* [Exercise aim]:
Your task is to print all of the data word for word.

* [Given data]:
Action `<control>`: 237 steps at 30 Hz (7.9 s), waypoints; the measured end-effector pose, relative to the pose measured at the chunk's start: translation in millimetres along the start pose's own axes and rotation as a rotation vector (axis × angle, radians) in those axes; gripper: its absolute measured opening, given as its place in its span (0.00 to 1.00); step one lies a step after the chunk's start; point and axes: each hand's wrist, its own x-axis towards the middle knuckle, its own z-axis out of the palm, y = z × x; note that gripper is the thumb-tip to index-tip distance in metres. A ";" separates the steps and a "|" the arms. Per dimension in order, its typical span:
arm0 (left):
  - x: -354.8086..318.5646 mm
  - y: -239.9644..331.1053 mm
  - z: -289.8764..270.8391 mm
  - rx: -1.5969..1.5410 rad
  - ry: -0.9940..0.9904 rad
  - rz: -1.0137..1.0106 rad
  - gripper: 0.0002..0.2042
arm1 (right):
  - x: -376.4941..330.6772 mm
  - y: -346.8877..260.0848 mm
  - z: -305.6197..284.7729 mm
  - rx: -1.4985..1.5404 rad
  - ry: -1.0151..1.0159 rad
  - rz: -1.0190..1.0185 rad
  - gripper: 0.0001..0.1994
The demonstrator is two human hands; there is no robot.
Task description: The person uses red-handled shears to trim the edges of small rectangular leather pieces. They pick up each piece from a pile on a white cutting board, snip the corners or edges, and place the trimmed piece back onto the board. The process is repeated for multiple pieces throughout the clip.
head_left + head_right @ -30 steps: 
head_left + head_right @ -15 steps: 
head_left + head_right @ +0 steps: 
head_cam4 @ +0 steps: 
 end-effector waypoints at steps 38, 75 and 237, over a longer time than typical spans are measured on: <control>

* [Your response]:
Action `<control>`: 237 steps at 30 Hz (7.9 s), waypoints; the measured end-effector pose, relative to the pose measured at the chunk's start: translation in millimetres along the start pose's own axes and rotation as a rotation vector (axis × angle, radians) in those axes; gripper: its absolute measured opening, given as its place in its span (0.00 to 1.00); step one lies a step after the chunk's start; point and axes: each hand's wrist, its own x-axis towards the middle knuckle, its own z-axis out of the palm, y = z × x; note that gripper is the thumb-tip to index-tip distance in metres. A ";" separates the steps and a "|" the arms. Per dimension in order, its typical span:
arm0 (left):
  - x: -354.8086..318.5646 mm
  - y: -239.9644..331.1053 mm
  - z: -289.8764..270.8391 mm
  - rx: -1.5969..1.5410 rad
  - ry: -0.9940..0.9904 rad
  - rz: -1.0137..1.0106 rad
  - gripper: 0.0002..0.2042
arm1 (right):
  - x: -376.4941..330.6772 mm
  - y: -346.8877..260.0848 mm
  - z: -305.6197..284.7729 mm
  - rx: -1.4985..1.5404 rad
  - ry: -1.0151..1.0159 rad
  - rz: -1.0190..1.0185 rad
  - gripper: 0.0001..0.1994
The demonstrator is two human hands; there is no robot.
Task description: The person uses red-handled shears to trim the edges of small rectangular leather pieces. They pick up each piece from a pile on a white cutting board, snip the corners or edges, and place the trimmed piece back onto the board. The process is repeated for multiple pieces throughout the clip.
head_left + head_right @ -30 steps: 
head_left + head_right @ -15 steps: 
head_left + head_right @ +0 steps: 
head_cam4 @ +0 steps: 
 end-effector waypoints at steps 38, 75 and 237, over a longer time than typical spans are measured on: <control>

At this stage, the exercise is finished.